- The task -
Reproduce the opening lines of the listing below exactly, stopping after the line that contains "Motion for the" and leaving out any pictures.
· · · · · · ·
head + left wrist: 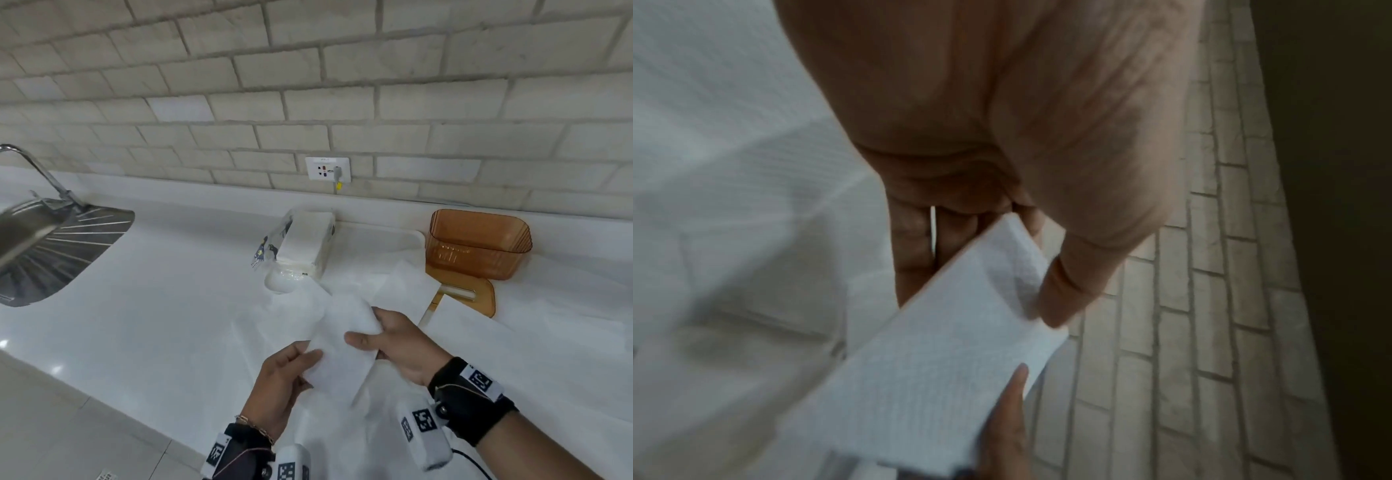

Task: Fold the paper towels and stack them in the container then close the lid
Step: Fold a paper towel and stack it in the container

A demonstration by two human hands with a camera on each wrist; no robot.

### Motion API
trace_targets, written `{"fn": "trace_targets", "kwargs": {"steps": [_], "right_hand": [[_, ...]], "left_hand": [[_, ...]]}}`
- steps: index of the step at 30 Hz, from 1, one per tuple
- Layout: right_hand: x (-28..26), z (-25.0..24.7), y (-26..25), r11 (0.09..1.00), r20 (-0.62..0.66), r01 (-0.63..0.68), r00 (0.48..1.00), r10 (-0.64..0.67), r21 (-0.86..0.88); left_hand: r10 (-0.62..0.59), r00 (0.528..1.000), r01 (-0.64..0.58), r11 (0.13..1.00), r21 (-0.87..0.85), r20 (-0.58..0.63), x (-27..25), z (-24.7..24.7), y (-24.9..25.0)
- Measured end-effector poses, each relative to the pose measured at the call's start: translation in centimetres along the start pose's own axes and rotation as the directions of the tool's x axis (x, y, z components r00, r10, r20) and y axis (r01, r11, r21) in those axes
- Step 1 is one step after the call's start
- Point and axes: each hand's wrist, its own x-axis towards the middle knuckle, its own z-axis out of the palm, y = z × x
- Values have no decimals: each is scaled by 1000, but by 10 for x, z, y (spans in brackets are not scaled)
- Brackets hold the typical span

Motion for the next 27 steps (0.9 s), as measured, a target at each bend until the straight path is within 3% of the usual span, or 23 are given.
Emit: {"fn": "trace_targets", "kwargs": {"steps": [6, 8, 9, 11, 13, 14, 16, 18, 21, 27], "right_hand": [[8, -3, 0, 915, -97, 102, 984, -151, -390], [15, -12, -4, 881, -220, 79, 954, -202, -466], [19, -20, -8, 877, -347, 36, 910, -227, -479], [27, -42, -12, 842, -603, -118, 750, -272, -526], [38, -70, -9, 748, -724, -314, 619, -306, -585], [44, -82, -7, 698, -740, -389, 602, -301, -601], [54, -99, -7, 613, -741, -491, 623, -249, -619], [59, -107, -11, 558, -704, -514, 684, -191, -651], [61, -113, -16, 576, -637, -452, 754, -163, -682], [59, -121, -25, 589, -668, -460, 718, -193, -665]], "left_hand": [[-7, 996, -27, 928, 371, 89, 34, 7, 5], [15, 996, -50, 910, 411, 87, 48, 14, 8], [29, 997, -58, 906, 420, 74, 55, 15, 11], [57, 997, -72, 904, 422, 47, 66, 15, 16], [68, 996, -89, 903, 421, 63, 75, 11, 19], [72, 994, -100, 902, 420, 81, 79, 9, 20], [79, 987, -131, 904, 407, 142, 85, 5, 23], [91, 969, -174, 909, 377, 228, 89, 1, 27], [75, 946, -195, 908, 371, 314, 96, 1, 34], [46, 934, -199, 890, 409, 354, 117, 12, 34]]}}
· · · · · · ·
- Result for this exercise -
head + left wrist: 

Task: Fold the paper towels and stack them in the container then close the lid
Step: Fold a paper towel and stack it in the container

A demonstration by two human hands with a camera on each wrist; no robot.

### Motion API
trace_targets, written `{"fn": "trace_targets", "kwargs": {"steps": [_], "right_hand": [[_, ...]], "left_hand": [[_, ...]]}}`
- steps: index of the step at 30 Hz, from 1, one per tuple
- Layout: right_hand: x (-28..26), z (-25.0..24.7), y (-26..25), r11 (0.09..1.00), r20 (-0.62..0.66), r01 (-0.63..0.68), r00 (0.48..1.00), r10 (-0.64..0.67), r21 (-0.86..0.88); left_hand: r10 (-0.62..0.59), r00 (0.528..1.000), r01 (-0.64..0.58), r11 (0.13..1.00), r21 (-0.87..0.85), r20 (-0.58..0.63), x (-27..25), z (-24.7..24.7), y (-24.9..25.0)
- Measured end-effector poses, each relative to the pose measured at the call's start: translation in centimetres along the start pose's own axes and rotation as the directions of the tool's x axis (x, y, z components r00, r10, r20) and y axis (r01, r11, r21) in those axes
- Step 1 is one step after the call's start
- Point and axes: each hand's wrist, its own x-axis towards the middle knuckle, its own z-axis out of the palm, y = z × x
- Values have no decimals: each is scaled by 1000, but by 10 for x, z, y (spans in brackets are not scaled)
- Brackets hold the typical span

Motion for the next 27 steps (0.9 s), as measured, a target at each bend until the straight path is within 3% of the usual span, or 23 are given.

Nothing remains to be added to the output.